In 1958 Egidio e Pio Gavazzi proposed to donate the power plant to the Museo nazionale della scienza e della tecnologia Leonardo da Vinci. In order to exhibit the large machine, the floor was demolished, a stronger basement was built to support the item and the technical press consultation room was moved. Then the Desio plant was dismantled using maintenance cranes and it was transported with a Riva lorry to the museum, where it was reassembled by hand and connected to an electric motor, coupled with a reduction gear, and set in motion. The furnace and boiler, with their connected steam distribution pipes and pumps, were not transferred to the museum.

== Description ==
The station contains two parts: thermal, consisting of a steam engine with two horizontal cylinders, and electric, consisting of two alternators and two exciter dynamos. There is also an electric control panel and a lighting system with 8 lamps. The machine is activated by an electric motor, connected to it by a chain which encircles a pulley, and it no longer produces current.

== Technique ==
This machine is an example of a compound steam engine.

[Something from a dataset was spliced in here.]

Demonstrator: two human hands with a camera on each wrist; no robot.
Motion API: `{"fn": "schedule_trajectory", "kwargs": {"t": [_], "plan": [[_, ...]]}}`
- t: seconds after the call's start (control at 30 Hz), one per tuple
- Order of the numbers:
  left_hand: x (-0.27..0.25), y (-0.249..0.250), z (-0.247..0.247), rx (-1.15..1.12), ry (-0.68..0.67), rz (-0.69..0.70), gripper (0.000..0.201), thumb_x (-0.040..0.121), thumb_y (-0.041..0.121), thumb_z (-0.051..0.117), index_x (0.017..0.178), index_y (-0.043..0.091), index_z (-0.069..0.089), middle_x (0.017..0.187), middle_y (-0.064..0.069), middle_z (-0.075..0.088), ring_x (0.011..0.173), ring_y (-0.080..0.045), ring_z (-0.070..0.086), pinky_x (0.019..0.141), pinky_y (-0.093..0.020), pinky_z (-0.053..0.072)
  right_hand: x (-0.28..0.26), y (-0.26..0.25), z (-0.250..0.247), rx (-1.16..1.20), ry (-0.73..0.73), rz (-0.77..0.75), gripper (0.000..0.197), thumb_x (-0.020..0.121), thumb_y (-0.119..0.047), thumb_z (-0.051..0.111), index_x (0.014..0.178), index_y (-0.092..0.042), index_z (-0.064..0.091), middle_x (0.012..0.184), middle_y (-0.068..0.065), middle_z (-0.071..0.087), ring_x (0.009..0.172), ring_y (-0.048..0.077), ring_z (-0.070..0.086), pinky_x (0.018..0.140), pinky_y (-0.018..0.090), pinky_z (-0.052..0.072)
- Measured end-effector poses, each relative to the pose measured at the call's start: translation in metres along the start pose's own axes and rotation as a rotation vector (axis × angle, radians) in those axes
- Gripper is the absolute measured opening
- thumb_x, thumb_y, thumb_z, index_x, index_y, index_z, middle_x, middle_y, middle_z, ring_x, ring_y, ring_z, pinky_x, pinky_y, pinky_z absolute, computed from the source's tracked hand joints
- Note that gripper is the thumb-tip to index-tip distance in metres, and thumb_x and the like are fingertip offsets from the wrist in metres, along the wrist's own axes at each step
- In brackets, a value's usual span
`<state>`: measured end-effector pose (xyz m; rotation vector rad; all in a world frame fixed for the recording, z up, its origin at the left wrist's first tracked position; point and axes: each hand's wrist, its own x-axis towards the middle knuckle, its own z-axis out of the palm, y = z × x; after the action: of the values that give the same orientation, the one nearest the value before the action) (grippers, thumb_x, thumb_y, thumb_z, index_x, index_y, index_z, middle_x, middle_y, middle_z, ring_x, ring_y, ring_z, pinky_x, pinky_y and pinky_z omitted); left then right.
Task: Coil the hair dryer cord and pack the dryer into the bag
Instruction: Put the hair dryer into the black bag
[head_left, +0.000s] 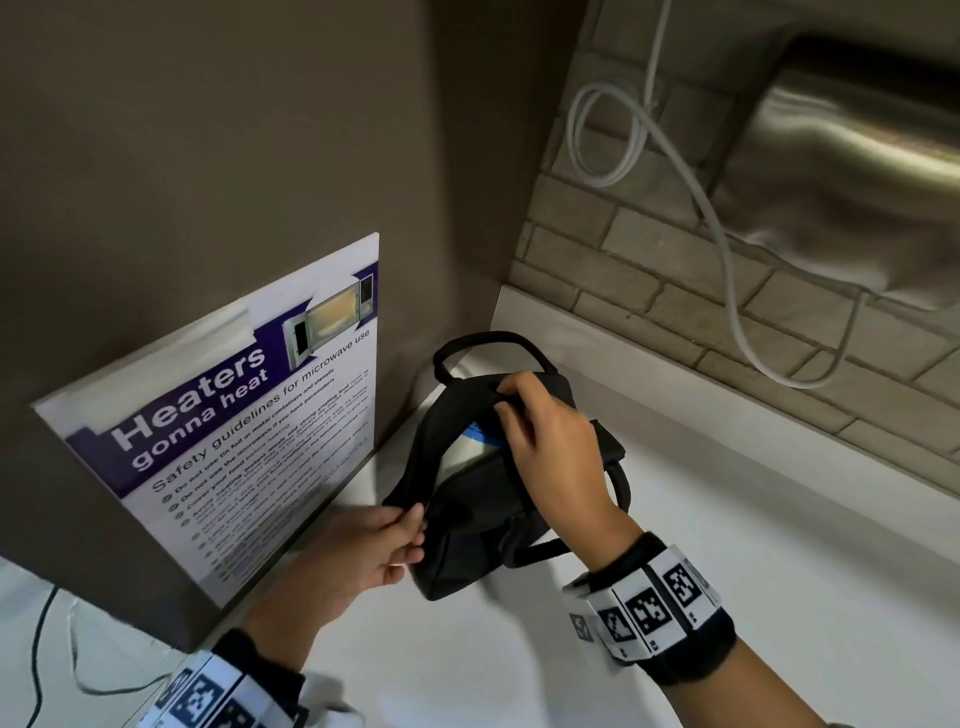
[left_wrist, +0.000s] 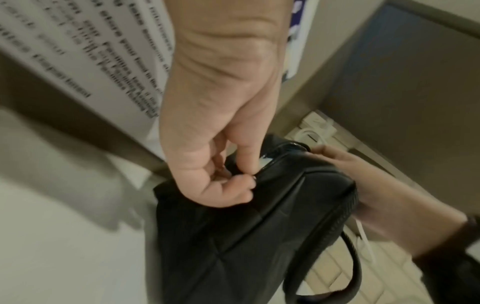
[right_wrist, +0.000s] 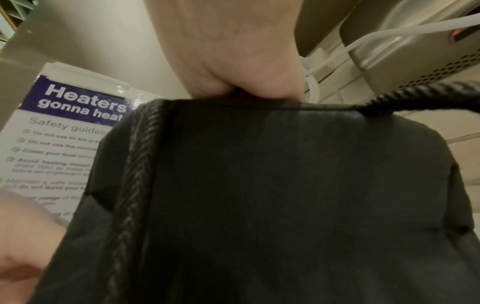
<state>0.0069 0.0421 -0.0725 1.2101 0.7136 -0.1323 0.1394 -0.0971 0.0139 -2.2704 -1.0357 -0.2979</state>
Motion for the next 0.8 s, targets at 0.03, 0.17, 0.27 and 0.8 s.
{"fn": "schedule_trajectory", "kwargs": {"t": [0.03, 0.17, 0.27, 0.8], "plan": [[0.001, -0.001, -0.001, -0.005, 0.012, 0.004, 0.017, 0.087, 0.023, 0.065, 0.092, 0.006, 0.068, 0.081, -0.006, 0.070, 0.084, -0.020, 0.069, 0.063, -0.025, 0.050, 0.001, 0.002, -0.001, 0.022, -0.005, 0.012, 0.008, 0.094, -0.021, 0.053, 0.102, -0.020, 0.054, 0.081, -0.004, 0.066, 0.071, 0.011, 0.061, 0.064, 0.026, 0.048], [0.001, 0.004, 0.002, 0.044, 0.021, -0.013, 0.014, 0.088, 0.013, 0.061, 0.077, 0.008, 0.067, 0.070, -0.005, 0.066, 0.067, -0.016, 0.063, 0.058, -0.025, 0.046, 0.000, 0.004, -0.002, 0.012, -0.029, 0.014, 0.009, 0.093, -0.024, 0.055, 0.102, -0.022, 0.055, 0.072, -0.013, 0.056, 0.061, 0.003, 0.050, 0.061, 0.022, 0.044], [-0.001, 0.011, 0.004, 0.108, 0.045, 0.025, 0.035, 0.088, 0.009, 0.050, 0.054, 0.017, 0.056, 0.055, 0.000, 0.050, 0.050, -0.011, 0.044, 0.051, -0.023, 0.035, -0.003, 0.003, -0.005, -0.009, -0.026, -0.035, 0.017, 0.092, -0.030, 0.057, 0.107, -0.023, 0.058, 0.076, -0.014, 0.055, 0.063, 0.002, 0.048, 0.063, 0.019, 0.039], [-0.033, 0.045, 0.020, 0.536, 0.104, 0.827, 0.019, 0.077, 0.040, 0.067, 0.078, 0.029, 0.052, 0.081, 0.011, 0.058, 0.076, -0.006, 0.061, 0.066, -0.014, 0.046, -0.027, -0.016, 0.009, 0.224, 0.040, -0.170, 0.010, 0.087, -0.020, 0.067, 0.084, -0.013, 0.073, 0.079, -0.002, 0.062, 0.079, 0.010, 0.052, 0.073, 0.021, 0.043]]}}
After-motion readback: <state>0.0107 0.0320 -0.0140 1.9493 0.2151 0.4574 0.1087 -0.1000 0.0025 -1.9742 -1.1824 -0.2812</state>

Although it relied on the finest nineteenth-century technologies, the "Regina Margherita" was not a cutting-edge piece of machinery. Ten years before its making, the Englishman Sir Charles Algernon Parsons had already invented the steam turbine. In the latter device the force of the steam acts directly on the blades of the wheel, producing the rotation necessary to operate the alternators. The steam turbine is more efficient than a cylinder and piston system because it reduces energy waste from the transformation of alternating motion into rotary motion and from the transmission of movement through connecting rods, cranks and belts.